* YOUR ASSIGNMENT
In the entries below, the lines from the one with "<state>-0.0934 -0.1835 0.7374" through the one with "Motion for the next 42" are to be copied exactly; both ends count.

* Collected data entries
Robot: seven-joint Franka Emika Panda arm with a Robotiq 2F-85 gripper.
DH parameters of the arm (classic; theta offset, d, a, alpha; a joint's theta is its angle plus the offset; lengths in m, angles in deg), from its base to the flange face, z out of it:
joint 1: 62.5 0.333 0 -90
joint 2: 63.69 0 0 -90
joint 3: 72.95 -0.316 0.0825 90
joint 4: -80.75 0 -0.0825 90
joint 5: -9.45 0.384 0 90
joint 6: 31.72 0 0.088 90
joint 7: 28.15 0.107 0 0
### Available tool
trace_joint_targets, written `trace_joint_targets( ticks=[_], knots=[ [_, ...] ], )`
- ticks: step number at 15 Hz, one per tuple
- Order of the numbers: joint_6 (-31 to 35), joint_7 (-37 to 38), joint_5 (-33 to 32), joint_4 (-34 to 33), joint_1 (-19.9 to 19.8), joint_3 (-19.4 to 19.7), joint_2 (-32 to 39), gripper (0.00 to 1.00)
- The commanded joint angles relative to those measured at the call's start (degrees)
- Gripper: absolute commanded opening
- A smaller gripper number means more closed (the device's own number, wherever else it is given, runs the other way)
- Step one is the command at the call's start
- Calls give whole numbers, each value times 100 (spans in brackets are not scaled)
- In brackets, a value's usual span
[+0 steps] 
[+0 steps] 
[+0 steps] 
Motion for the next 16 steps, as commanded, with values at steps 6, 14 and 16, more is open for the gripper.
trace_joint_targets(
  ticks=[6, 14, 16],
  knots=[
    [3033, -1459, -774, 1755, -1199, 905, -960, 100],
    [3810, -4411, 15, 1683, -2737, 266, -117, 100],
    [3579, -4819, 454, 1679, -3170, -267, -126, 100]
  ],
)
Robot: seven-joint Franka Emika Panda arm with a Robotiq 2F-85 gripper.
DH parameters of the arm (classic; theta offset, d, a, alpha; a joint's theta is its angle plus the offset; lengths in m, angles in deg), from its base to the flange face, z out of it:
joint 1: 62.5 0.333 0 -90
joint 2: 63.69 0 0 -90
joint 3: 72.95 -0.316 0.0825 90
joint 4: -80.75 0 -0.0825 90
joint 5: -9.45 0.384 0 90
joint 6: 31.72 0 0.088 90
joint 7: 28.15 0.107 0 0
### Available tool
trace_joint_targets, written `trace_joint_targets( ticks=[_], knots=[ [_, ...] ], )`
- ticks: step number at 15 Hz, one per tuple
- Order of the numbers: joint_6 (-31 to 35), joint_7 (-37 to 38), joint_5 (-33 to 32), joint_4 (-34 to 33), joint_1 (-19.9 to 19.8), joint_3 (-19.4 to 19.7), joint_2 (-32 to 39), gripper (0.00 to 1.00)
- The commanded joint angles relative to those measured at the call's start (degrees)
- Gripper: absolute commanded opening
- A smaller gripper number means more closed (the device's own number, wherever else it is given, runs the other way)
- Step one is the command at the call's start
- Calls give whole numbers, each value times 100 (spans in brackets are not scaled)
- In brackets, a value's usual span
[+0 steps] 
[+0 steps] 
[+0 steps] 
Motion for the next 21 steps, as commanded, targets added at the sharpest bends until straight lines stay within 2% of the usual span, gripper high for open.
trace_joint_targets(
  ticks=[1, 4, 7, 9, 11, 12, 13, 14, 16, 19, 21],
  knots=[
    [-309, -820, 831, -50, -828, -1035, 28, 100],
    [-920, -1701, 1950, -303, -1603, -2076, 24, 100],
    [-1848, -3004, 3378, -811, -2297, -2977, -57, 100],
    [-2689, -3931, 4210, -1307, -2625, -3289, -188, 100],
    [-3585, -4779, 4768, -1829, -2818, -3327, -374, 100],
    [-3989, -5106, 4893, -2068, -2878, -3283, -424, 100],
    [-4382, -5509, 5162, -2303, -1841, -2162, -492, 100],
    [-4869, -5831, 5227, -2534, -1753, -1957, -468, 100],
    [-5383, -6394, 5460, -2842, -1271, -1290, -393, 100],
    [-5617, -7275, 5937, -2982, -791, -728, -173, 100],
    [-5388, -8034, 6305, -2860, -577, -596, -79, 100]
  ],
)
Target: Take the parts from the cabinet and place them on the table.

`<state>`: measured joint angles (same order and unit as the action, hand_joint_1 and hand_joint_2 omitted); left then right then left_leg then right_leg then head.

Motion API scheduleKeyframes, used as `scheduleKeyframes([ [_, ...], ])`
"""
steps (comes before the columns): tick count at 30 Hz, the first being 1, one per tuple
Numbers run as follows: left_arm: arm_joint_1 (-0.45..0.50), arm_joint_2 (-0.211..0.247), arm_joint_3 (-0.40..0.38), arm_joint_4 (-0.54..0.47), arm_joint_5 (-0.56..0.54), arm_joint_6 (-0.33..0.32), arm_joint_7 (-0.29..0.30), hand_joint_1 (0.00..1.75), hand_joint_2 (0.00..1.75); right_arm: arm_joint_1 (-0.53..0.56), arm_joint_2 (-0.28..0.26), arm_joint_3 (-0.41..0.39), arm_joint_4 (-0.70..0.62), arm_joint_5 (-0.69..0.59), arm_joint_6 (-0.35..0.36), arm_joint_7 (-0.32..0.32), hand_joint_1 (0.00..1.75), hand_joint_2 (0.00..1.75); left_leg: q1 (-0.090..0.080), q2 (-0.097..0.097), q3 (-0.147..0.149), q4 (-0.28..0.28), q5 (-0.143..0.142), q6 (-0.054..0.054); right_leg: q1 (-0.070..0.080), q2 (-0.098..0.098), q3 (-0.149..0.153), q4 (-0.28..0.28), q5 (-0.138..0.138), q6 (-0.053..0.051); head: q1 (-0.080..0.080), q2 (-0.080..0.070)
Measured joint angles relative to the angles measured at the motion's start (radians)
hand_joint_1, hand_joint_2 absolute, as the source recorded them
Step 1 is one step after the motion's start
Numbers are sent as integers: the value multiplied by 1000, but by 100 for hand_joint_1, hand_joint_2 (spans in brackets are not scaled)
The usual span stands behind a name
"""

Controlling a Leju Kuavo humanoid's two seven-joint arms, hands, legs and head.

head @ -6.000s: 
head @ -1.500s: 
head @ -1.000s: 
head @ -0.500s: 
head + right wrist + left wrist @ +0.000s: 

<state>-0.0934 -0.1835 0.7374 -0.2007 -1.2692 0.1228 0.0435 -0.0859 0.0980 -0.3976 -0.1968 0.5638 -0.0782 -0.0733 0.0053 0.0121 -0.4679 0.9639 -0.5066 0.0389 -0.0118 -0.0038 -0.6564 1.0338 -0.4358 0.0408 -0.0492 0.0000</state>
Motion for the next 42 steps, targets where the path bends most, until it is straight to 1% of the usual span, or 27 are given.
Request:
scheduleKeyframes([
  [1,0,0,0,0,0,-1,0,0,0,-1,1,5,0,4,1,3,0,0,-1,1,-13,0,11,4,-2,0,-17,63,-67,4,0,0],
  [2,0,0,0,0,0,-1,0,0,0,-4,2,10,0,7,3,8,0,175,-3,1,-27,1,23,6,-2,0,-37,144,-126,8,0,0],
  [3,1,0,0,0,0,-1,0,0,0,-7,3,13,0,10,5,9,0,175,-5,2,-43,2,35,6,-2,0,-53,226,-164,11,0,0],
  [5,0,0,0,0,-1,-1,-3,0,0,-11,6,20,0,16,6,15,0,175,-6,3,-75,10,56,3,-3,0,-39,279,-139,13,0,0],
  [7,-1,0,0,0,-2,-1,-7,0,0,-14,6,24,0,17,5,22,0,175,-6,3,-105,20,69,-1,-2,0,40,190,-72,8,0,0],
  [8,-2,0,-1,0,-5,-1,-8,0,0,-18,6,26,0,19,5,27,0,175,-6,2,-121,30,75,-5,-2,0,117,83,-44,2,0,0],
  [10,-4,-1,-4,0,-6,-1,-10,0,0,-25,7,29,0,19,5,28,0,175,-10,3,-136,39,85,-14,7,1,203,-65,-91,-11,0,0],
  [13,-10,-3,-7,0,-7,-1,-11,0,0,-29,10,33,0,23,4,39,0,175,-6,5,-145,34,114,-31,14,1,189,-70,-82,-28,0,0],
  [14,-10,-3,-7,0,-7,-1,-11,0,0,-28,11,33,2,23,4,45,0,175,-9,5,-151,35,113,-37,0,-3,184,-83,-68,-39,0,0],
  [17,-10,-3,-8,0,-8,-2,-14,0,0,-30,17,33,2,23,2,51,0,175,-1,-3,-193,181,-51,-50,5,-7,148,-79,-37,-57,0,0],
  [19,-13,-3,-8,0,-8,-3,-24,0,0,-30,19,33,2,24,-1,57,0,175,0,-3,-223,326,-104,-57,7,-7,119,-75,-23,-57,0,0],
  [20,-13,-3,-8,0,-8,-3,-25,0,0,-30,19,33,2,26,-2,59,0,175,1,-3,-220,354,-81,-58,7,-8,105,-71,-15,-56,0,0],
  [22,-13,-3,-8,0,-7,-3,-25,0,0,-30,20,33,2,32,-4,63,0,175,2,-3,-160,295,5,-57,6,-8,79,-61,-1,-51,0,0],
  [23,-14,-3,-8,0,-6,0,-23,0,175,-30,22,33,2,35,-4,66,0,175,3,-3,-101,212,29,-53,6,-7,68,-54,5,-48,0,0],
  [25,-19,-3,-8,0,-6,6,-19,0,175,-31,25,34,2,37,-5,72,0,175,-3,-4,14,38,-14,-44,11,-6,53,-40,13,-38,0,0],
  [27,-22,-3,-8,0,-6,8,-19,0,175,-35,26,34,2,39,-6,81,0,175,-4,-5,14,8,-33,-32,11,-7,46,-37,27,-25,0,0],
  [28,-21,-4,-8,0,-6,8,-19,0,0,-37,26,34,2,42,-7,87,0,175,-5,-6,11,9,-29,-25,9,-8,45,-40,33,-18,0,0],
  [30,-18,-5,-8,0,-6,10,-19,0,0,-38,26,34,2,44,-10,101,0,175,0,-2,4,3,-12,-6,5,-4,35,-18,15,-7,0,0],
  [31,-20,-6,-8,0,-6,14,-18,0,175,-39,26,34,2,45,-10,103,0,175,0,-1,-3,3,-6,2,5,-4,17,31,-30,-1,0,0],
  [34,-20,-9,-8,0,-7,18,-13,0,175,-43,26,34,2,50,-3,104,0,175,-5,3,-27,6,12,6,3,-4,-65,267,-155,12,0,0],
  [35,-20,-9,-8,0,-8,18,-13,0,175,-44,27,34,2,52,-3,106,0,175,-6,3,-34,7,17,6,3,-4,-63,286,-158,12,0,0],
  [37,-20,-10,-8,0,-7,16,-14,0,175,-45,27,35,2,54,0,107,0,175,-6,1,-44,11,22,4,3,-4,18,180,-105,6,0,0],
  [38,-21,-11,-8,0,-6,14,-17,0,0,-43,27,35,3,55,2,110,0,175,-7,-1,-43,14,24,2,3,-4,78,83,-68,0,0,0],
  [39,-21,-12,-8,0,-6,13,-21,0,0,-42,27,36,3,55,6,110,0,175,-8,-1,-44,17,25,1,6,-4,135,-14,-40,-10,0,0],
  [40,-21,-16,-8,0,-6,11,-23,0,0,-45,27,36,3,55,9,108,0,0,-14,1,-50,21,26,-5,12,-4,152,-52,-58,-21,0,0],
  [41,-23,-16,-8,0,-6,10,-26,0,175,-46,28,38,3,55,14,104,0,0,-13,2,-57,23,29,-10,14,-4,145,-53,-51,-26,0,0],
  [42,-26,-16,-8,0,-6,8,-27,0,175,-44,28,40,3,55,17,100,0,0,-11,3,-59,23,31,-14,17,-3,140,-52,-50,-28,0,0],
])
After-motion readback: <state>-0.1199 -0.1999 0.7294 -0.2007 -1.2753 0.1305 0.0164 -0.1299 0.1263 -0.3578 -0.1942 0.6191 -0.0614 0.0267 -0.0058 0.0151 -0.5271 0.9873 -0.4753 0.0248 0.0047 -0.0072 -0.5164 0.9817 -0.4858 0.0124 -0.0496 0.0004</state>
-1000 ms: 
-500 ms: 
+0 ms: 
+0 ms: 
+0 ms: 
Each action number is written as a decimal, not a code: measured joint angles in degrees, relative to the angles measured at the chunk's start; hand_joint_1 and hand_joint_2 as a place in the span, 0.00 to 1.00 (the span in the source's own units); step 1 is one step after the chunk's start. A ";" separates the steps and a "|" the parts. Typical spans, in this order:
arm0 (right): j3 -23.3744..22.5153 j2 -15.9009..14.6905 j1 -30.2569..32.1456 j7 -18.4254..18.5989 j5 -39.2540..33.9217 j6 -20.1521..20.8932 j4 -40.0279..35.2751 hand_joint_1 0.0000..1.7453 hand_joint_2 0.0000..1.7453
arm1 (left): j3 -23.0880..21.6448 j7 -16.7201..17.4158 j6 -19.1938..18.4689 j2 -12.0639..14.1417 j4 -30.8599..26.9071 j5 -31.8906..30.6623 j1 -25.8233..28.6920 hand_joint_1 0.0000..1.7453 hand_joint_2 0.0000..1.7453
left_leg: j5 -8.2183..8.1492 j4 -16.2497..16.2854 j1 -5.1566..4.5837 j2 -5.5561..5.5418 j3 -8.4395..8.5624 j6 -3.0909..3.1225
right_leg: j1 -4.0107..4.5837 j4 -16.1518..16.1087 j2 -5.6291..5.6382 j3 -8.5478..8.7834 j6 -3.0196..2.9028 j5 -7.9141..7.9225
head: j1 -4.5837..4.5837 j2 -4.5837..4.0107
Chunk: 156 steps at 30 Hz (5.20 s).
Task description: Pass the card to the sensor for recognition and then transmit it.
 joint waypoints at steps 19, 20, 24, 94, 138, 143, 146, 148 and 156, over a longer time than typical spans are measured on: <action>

* TASK ANSWER
<state>-0.0934 -0.1835 0.7374 -0.2007 -1.2692 0.1228 0.0435 -0.0859 0.0980 -0.3976 -0.1968 0.5638 -0.0782 -0.0733 0.0053 0.0121 -0.4679 0.9639 -0.5066 0.0389 -0.0118 -0.0038 -0.6564 1.0338 -0.4358 0.0408 -0.0492 0.0000</state>
Motion for the next 42 steps, targets where the path bends most, until it is straight to 1% of the usual span, or 27 are given.

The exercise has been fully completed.